### TASK DESCRIPTION
Check each line of the material that follows, and copy those holding the string "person".
Segment Open
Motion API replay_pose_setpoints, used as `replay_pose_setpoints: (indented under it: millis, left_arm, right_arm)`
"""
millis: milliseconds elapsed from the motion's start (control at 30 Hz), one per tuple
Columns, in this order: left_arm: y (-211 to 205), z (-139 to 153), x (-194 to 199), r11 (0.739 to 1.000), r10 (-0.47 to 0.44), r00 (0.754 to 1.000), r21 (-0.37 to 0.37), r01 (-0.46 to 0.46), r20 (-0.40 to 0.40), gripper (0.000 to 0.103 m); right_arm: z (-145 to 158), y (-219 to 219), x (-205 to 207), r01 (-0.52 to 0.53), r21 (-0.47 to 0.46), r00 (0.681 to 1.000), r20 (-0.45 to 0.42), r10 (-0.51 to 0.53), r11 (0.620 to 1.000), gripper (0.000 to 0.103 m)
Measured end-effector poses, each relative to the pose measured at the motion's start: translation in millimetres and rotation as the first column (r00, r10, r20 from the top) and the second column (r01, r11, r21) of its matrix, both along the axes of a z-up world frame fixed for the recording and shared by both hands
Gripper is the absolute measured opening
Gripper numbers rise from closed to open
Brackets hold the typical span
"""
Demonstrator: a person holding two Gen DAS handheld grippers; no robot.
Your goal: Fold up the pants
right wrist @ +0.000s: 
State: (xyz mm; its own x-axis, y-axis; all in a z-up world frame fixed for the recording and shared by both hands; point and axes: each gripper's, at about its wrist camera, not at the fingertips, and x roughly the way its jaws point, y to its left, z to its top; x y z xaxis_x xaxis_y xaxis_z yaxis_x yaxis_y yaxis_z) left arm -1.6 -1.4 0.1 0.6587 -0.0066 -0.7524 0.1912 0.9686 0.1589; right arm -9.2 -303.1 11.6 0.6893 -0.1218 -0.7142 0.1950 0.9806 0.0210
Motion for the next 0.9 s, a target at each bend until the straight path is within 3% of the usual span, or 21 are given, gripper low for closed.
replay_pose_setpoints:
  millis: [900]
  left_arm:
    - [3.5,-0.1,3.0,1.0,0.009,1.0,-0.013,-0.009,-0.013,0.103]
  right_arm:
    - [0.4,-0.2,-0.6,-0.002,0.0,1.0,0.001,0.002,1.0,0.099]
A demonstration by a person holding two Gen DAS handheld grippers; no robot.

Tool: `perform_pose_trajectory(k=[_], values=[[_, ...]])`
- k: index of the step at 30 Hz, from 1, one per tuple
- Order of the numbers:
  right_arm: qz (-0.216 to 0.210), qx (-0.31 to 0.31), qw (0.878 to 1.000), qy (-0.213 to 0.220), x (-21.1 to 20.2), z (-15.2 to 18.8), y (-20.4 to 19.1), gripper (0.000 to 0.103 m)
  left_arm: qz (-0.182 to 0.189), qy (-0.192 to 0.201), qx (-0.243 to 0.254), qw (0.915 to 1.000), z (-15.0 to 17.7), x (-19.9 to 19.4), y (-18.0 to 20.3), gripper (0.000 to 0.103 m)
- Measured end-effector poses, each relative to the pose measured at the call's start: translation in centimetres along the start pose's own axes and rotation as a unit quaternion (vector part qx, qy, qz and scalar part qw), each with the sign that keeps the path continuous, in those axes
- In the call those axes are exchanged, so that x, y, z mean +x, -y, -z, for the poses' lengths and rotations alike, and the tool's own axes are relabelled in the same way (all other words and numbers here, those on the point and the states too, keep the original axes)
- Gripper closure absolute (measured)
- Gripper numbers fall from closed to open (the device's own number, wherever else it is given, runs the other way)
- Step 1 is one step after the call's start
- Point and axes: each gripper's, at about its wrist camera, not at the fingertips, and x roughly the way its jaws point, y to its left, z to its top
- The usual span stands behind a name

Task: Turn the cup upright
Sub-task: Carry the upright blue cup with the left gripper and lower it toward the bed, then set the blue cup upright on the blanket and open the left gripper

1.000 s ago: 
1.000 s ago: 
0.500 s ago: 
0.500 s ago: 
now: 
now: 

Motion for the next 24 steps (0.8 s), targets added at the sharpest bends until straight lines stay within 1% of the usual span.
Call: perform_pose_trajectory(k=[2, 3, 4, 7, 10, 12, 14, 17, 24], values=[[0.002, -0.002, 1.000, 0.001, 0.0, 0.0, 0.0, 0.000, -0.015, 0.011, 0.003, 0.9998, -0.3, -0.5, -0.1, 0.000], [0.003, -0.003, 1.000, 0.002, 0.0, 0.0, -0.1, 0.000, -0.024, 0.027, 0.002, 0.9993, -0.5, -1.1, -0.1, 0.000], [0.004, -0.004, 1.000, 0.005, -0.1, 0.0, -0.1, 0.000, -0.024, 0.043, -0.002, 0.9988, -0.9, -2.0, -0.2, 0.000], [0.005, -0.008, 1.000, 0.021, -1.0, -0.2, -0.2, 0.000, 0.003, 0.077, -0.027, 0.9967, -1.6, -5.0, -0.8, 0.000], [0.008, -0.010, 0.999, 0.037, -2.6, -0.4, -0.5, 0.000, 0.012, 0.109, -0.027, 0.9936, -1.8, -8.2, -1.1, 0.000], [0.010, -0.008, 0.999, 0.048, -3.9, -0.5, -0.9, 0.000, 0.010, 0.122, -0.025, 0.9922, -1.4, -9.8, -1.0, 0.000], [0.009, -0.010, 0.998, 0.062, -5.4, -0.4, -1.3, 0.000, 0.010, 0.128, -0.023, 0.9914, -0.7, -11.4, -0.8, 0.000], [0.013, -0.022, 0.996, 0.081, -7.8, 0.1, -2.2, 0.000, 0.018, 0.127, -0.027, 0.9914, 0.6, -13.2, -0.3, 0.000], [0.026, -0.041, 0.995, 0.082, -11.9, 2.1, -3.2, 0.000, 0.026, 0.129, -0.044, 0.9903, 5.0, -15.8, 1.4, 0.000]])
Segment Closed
### RESULT BELOW
Demonstrator: a person holding two Gen DAS handheld grippers; no robot.
A demonstration by a person holding two Gen DAS handheld grippers; no robot.

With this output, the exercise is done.